Il tragico evento si è consumato di fronte alla abitazione dell'assassino, dove Fiume si era recato apparentemente per dirimere le frequenti dispute. Secondo le indagini condotte dalla squadra mobile, guidata da Alfonso Iadevaia, le tensioni e i litigi tra la vittima e l'omicida erano ben noti alla cerchia dei familiari e degli amici, e si erano rivelati insanabili nel tempo, culminando nella tragedia.

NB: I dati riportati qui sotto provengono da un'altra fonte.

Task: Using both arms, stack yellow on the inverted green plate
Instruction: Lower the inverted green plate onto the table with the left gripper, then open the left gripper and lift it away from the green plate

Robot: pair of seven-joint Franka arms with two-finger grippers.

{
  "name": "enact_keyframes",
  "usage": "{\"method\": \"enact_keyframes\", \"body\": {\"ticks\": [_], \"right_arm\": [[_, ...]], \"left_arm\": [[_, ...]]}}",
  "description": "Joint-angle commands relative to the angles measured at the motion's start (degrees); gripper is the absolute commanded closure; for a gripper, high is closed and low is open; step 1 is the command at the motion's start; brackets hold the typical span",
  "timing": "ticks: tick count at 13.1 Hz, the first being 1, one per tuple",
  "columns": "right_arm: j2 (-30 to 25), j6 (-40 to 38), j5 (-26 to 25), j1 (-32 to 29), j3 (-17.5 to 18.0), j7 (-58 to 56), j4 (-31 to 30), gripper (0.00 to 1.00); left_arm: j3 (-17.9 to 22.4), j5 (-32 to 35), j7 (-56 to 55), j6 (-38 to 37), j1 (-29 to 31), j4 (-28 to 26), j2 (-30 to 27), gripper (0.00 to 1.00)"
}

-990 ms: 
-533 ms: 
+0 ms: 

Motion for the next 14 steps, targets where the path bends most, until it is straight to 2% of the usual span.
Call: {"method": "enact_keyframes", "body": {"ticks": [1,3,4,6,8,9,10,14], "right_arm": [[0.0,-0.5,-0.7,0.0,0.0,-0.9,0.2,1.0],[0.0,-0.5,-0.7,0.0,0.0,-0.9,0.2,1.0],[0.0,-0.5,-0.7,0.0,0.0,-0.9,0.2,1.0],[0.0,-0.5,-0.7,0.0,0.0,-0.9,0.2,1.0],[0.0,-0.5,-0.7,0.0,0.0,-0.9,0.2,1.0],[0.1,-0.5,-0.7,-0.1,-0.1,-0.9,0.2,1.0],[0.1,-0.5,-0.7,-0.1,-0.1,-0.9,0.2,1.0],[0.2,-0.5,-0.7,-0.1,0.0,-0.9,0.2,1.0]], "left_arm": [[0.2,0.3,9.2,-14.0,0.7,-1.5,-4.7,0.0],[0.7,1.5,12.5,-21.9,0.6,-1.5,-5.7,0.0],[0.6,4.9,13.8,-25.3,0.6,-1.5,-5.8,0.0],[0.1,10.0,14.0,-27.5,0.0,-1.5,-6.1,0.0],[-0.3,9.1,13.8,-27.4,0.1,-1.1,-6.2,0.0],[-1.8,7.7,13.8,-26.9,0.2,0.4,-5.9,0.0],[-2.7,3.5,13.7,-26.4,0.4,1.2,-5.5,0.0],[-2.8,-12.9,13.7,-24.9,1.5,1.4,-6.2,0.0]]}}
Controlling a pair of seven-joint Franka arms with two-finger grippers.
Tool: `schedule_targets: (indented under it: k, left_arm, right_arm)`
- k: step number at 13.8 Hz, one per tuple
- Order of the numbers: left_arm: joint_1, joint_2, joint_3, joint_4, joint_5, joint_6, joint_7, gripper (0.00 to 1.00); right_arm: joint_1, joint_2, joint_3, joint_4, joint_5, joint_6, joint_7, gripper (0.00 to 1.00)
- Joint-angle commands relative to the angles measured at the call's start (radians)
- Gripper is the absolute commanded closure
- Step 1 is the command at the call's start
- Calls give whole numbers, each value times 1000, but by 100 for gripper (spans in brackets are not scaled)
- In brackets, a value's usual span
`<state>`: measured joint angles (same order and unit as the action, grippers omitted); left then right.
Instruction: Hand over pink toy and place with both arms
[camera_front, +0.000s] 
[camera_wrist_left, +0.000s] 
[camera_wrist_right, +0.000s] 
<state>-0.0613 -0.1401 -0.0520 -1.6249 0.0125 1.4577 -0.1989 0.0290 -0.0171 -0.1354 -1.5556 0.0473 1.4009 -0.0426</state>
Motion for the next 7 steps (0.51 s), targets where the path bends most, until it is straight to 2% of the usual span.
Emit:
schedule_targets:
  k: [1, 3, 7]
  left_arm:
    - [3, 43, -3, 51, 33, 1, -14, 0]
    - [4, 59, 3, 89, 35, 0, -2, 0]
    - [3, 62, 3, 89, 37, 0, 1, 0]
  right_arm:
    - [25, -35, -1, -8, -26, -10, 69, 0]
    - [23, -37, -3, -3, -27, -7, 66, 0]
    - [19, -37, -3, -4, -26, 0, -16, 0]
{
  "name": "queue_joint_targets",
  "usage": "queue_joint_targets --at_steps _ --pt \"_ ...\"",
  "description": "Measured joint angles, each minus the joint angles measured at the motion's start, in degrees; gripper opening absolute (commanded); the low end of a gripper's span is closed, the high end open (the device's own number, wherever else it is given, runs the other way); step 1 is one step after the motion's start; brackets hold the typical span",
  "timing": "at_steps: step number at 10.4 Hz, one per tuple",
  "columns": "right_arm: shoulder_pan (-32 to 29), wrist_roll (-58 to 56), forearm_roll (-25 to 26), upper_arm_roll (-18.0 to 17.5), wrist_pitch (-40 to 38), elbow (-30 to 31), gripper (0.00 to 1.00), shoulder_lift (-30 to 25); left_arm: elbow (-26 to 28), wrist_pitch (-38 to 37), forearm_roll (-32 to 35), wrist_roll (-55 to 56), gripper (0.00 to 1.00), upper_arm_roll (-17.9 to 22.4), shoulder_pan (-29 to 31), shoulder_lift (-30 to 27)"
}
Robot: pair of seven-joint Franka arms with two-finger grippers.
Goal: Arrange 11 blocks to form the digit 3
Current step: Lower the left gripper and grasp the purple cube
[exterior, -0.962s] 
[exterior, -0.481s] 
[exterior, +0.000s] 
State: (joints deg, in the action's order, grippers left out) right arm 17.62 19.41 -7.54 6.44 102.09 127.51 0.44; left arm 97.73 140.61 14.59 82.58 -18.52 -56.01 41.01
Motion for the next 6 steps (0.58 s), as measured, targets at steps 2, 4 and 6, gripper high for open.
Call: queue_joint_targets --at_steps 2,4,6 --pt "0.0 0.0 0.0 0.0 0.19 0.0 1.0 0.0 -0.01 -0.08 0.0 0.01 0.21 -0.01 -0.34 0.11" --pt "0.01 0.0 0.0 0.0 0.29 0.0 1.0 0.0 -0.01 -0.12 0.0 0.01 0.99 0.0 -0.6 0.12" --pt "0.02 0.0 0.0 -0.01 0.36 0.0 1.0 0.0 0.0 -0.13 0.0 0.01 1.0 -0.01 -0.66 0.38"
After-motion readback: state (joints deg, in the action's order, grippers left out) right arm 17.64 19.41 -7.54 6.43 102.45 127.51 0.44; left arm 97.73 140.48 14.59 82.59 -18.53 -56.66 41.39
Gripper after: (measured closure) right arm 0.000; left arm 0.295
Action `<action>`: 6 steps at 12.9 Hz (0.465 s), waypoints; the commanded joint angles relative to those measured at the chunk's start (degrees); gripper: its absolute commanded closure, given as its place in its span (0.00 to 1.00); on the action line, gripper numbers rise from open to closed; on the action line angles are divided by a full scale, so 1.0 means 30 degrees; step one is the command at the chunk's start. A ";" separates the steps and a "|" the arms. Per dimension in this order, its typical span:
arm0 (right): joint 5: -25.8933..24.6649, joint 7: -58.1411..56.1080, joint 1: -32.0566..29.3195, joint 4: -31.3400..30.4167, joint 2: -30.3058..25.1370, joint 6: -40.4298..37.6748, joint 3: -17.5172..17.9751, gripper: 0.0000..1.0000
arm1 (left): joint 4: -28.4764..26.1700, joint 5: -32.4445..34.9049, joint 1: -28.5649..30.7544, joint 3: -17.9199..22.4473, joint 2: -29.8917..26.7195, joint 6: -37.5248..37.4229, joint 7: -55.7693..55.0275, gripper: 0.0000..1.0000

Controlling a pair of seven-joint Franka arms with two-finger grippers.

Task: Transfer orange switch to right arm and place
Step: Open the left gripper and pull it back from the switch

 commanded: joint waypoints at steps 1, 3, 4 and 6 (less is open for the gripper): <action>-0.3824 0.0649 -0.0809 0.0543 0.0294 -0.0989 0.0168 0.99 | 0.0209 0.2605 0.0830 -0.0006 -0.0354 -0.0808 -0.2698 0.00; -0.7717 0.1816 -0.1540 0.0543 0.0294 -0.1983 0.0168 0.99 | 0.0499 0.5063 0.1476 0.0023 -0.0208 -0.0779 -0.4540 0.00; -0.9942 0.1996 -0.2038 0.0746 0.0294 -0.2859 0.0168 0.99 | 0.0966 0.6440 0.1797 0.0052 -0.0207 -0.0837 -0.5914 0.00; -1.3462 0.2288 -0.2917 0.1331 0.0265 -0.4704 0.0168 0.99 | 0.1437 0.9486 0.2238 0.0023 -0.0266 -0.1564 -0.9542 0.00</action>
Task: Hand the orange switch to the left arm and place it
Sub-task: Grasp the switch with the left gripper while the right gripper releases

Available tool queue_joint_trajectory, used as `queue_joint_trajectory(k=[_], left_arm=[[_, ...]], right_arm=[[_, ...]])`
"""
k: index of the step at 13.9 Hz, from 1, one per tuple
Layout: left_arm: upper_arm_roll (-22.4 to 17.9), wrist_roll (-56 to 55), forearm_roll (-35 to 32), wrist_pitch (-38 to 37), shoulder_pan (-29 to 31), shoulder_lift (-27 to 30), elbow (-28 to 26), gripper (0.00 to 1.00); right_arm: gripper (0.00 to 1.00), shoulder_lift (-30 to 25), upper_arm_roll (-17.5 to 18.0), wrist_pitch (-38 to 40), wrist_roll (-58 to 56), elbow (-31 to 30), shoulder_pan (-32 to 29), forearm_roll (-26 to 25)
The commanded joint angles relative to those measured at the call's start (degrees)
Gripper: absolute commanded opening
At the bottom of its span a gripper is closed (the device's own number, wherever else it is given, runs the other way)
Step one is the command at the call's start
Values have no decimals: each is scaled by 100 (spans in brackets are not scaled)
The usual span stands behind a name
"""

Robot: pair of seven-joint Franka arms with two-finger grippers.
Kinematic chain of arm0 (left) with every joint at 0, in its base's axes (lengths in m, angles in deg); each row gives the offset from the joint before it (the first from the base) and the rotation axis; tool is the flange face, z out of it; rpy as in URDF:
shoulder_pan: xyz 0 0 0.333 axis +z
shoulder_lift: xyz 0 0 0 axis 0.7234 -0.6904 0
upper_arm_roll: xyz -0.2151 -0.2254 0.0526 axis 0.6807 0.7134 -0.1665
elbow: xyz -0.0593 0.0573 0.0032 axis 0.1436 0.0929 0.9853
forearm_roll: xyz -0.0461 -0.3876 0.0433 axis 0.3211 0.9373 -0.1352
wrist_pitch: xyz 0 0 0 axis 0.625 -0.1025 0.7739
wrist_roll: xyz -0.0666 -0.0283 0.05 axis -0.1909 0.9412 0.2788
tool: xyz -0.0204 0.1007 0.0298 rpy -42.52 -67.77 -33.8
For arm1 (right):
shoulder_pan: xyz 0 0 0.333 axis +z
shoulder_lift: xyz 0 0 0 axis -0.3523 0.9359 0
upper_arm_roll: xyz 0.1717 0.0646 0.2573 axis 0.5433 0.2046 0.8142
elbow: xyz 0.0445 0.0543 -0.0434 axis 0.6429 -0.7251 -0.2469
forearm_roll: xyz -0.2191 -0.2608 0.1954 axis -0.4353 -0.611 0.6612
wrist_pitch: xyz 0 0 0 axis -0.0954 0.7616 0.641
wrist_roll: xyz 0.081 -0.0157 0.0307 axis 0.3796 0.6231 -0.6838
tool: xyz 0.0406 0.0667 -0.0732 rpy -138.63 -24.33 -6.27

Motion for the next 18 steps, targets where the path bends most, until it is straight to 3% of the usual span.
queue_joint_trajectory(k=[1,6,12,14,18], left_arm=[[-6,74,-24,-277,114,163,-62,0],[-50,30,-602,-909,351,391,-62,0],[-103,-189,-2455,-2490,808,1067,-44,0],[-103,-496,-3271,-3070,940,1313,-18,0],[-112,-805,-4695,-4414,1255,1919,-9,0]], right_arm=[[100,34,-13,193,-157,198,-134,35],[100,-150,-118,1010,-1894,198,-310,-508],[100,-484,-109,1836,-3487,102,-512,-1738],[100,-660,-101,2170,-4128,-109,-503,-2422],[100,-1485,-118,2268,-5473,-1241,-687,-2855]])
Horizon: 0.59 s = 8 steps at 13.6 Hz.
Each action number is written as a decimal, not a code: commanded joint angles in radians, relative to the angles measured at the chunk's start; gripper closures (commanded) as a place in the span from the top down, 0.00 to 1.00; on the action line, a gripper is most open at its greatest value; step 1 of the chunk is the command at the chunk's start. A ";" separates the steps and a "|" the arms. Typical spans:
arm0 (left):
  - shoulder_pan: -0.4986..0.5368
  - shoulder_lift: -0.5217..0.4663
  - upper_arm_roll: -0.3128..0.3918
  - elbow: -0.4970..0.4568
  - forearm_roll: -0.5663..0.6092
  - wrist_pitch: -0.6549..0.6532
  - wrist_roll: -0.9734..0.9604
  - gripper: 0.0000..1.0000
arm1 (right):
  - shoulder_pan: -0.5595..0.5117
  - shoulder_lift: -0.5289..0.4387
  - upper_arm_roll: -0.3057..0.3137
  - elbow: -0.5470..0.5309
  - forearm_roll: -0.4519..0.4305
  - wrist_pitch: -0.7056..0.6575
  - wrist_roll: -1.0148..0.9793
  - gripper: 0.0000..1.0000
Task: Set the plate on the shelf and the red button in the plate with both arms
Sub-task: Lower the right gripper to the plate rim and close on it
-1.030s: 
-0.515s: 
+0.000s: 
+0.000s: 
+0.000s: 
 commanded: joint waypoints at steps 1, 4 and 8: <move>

Sicari, dopo aver sparato al cugino con una pistola Beretta 9×21, si era immediatamente costituito presso la questura, consegnando l'arma usata nel delitto. Durante gli interrogatori condotti dagli inquirenti e dal Pubblico Ministero Tommaso Pozzati, l'omicida ha dichiarato: "Ero esasperato dal comportamento minaccioso del Fiume, che aveva anche aggredito mio figlio", rivelando così il possibile movente dietro l'azione criminale. L'autore del grave gesto è stato condannato a 16 anni.